• Your objective
Using the entries below, show all lines with the string "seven".
START Records to use
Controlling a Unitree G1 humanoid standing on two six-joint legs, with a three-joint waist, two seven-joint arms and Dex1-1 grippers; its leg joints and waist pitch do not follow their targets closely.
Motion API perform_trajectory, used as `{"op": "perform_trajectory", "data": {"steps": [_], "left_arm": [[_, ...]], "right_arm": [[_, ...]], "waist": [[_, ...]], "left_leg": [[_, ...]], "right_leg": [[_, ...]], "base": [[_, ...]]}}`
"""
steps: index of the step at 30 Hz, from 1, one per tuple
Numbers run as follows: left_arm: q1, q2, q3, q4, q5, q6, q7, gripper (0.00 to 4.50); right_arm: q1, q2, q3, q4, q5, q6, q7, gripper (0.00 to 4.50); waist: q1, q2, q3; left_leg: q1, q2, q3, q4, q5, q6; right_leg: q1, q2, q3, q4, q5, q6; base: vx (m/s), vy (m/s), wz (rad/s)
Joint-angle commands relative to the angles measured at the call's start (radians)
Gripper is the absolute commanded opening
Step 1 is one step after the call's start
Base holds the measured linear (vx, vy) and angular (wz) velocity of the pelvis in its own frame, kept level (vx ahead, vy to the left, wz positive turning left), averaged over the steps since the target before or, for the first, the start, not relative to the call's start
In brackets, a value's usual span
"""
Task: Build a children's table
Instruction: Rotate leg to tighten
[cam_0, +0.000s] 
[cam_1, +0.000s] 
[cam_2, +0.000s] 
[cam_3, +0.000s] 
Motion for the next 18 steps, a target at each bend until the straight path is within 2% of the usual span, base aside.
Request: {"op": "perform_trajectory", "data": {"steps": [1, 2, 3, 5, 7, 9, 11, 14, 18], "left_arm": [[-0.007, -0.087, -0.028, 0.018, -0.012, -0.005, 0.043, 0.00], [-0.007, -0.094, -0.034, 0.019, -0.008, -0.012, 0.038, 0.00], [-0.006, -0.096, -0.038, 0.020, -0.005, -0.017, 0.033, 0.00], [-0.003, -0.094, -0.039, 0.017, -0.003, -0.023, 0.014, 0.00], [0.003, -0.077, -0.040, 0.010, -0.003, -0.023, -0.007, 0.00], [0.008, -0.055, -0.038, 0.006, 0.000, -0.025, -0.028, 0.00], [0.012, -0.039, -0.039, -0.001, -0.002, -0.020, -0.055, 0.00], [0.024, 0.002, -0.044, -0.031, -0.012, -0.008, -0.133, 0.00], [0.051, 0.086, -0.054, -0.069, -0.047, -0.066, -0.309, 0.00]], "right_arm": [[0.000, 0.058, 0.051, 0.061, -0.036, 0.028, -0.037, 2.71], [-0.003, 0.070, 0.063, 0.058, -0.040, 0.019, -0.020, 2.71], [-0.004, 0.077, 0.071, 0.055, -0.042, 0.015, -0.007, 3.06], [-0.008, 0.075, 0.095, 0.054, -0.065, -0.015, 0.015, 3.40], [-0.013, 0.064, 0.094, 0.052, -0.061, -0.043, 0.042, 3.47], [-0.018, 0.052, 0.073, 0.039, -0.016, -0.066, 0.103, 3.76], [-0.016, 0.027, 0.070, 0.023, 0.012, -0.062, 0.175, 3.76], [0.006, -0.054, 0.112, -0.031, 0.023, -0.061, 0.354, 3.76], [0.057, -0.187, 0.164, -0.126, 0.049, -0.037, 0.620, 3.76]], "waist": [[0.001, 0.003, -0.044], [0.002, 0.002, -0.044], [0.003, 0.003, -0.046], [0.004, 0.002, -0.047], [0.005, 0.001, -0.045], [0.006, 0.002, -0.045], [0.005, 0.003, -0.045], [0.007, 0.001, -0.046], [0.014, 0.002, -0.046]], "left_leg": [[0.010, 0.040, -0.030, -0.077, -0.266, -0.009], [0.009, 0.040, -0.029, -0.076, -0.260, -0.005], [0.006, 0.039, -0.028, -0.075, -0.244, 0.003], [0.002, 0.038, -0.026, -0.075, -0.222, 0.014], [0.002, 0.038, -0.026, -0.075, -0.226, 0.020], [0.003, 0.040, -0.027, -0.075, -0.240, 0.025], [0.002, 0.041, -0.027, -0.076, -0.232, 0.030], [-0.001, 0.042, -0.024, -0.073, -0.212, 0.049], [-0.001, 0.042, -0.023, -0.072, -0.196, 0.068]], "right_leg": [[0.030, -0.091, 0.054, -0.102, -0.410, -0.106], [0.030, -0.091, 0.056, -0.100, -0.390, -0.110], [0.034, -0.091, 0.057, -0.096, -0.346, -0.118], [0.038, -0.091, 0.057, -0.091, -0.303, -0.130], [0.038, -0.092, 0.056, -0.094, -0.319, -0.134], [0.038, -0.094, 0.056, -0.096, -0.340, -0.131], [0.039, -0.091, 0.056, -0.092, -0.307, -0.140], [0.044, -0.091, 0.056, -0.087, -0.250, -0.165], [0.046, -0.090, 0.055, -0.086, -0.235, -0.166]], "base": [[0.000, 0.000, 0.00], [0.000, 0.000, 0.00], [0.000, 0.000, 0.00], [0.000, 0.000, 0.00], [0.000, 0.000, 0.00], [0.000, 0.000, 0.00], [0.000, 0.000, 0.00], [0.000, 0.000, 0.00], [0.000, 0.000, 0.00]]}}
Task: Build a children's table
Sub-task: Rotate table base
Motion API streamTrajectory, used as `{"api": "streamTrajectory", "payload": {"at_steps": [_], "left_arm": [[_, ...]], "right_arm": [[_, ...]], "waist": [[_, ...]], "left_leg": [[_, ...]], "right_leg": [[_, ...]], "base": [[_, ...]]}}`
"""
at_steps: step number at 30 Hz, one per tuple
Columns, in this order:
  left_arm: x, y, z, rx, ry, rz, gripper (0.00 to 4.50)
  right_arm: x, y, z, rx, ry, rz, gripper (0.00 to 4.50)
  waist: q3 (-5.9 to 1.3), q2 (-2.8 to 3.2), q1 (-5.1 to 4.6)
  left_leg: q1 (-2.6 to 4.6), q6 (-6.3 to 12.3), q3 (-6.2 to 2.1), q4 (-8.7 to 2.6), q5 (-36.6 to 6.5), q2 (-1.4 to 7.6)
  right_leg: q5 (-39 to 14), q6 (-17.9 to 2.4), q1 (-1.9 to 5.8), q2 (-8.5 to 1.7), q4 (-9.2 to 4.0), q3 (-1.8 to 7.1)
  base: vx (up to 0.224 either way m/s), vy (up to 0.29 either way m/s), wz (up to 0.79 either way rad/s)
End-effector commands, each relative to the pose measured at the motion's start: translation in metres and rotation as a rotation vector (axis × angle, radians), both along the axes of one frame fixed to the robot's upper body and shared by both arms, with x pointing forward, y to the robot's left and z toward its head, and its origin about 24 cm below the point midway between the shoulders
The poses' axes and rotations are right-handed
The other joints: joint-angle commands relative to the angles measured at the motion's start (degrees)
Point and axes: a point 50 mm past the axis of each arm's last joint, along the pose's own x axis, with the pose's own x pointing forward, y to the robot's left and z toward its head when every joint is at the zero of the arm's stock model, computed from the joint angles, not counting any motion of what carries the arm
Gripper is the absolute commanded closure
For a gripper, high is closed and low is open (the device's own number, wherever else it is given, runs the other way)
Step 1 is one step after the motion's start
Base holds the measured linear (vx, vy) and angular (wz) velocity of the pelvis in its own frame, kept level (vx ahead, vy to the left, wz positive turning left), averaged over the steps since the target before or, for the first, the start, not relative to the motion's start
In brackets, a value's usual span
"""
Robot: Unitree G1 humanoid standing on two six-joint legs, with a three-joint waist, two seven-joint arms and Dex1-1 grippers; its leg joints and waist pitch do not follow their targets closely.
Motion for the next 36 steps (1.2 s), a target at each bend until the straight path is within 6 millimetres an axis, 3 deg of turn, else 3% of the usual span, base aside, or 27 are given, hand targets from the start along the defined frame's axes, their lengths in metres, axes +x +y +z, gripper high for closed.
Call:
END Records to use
• Result of the exercise
Controlling a Unitree G1 humanoid standing on two six-joint legs, with a three-joint waist, two seven-joint arms and Dex1-1 grippers; its leg joints and waist pitch do not follow their targets closely.
Robot: Unitree G1 humanoid standing on two six-joint legs, with a three-joint waist, two seven-joint arms and Dex1-1 grippers; its leg joints and waist pitch do not follow their targets closely.

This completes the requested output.